- _What you will do_
Only the lines from the top of the material through the line containing "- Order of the" should be restated, each one exactly.

---

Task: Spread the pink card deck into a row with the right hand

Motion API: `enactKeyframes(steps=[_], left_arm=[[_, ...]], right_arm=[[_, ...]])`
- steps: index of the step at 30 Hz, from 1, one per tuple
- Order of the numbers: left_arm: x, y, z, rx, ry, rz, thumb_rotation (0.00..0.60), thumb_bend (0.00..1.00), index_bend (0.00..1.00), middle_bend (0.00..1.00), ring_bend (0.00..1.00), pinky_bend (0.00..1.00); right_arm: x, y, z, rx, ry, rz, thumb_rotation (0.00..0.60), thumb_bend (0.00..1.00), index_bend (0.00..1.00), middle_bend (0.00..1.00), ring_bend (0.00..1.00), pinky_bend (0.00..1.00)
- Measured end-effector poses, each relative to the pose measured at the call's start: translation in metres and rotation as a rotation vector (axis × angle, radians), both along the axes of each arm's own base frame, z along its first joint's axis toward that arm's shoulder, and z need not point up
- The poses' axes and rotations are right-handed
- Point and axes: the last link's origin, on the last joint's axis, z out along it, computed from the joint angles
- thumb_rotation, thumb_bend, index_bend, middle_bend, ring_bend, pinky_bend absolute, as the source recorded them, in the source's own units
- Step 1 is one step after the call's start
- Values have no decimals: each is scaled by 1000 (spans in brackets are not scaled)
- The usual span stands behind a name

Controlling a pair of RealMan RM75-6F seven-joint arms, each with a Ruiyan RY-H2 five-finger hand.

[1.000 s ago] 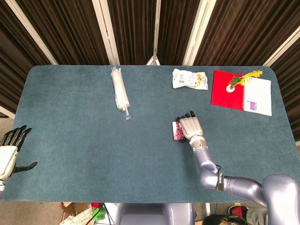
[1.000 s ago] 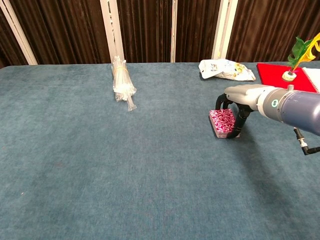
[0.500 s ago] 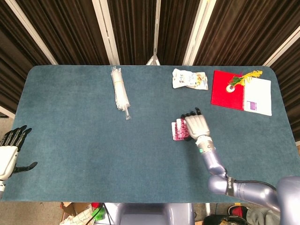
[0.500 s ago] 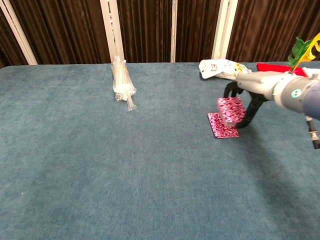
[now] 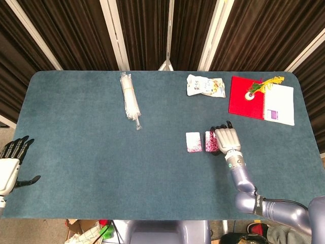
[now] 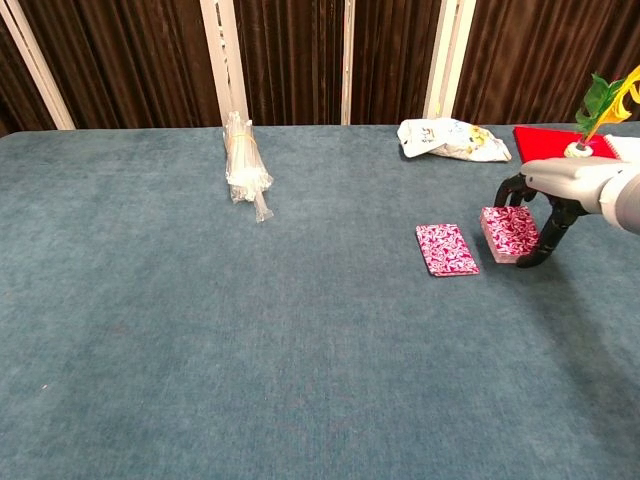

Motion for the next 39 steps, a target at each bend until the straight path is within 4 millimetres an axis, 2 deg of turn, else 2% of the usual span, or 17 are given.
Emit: enactKeyframes(steps=[4,6,13,18,20,23,28,31,39], left_arm=[[-1,0,0,1,-1,4,600,0,0,0,0,0],[-1,1,1,2,-2,6,600,0,0,0,0,0],[-1,1,1,-1,-2,8,600,0,0,0,0,0],[-1,1,1,-2,-3,10,600,0,0,0,0,0],[-1,1,1,-2,-3,11,600,0,0,0,0,0],[-1,1,0,-3,-4,11,600,0,0,0,0,0],[-1,1,0,-2,-5,11,600,0,0,0,0,0],[-1,1,1,-2,-6,11,600,0,0,0,0,0],[-1,1,1,-2,-7,8,600,0,0,0,0,0]], right_arm=[[-5,-2,-3,-1,2,-14,600,212,238,305,82,0],[-7,-2,-4,5,12,-18,600,212,190,263,62,0],[-11,-3,-8,25,42,-39,600,211,95,151,18,0],[-12,-3,-9,39,56,-50,600,211,74,136,10,0],[-11,-3,-9,40,55,-52,600,210,90,136,11,0],[-11,-3,-9,35,53,-49,600,211,171,172,36,0],[-10,-4,-8,19,41,-40,600,212,416,405,159,0],[-8,-5,-8,2,26,-29,600,211,497,469,208,0],[-11,-5,-5,-22,10,-12,600,211,549,509,243,0]])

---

- _Result_
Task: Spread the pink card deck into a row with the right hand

Motion API: `enactKeyframes(steps=[_], left_arm=[[_, ...]], right_arm=[[_, ...]])`
- steps: index of the step at 30 Hz, from 1, one per tuple
- Order of the numbers: left_arm: x, y, z, rx, ry, rz, thumb_rotation (0.00..0.60), thumb_bend (0.00..1.00), index_bend (0.00..1.00), middle_bend (0.00..1.00), ring_bend (0.00..1.00), pinky_bend (0.00..1.00); right_arm: x, y, z, rx, ry, rz, thumb_rotation (0.00..0.60), thumb_bend (0.00..1.00), index_bend (0.00..1.00), middle_bend (0.00..1.00), ring_bend (0.00..1.00), pinky_bend (0.00..1.00)

This output has been written out in full.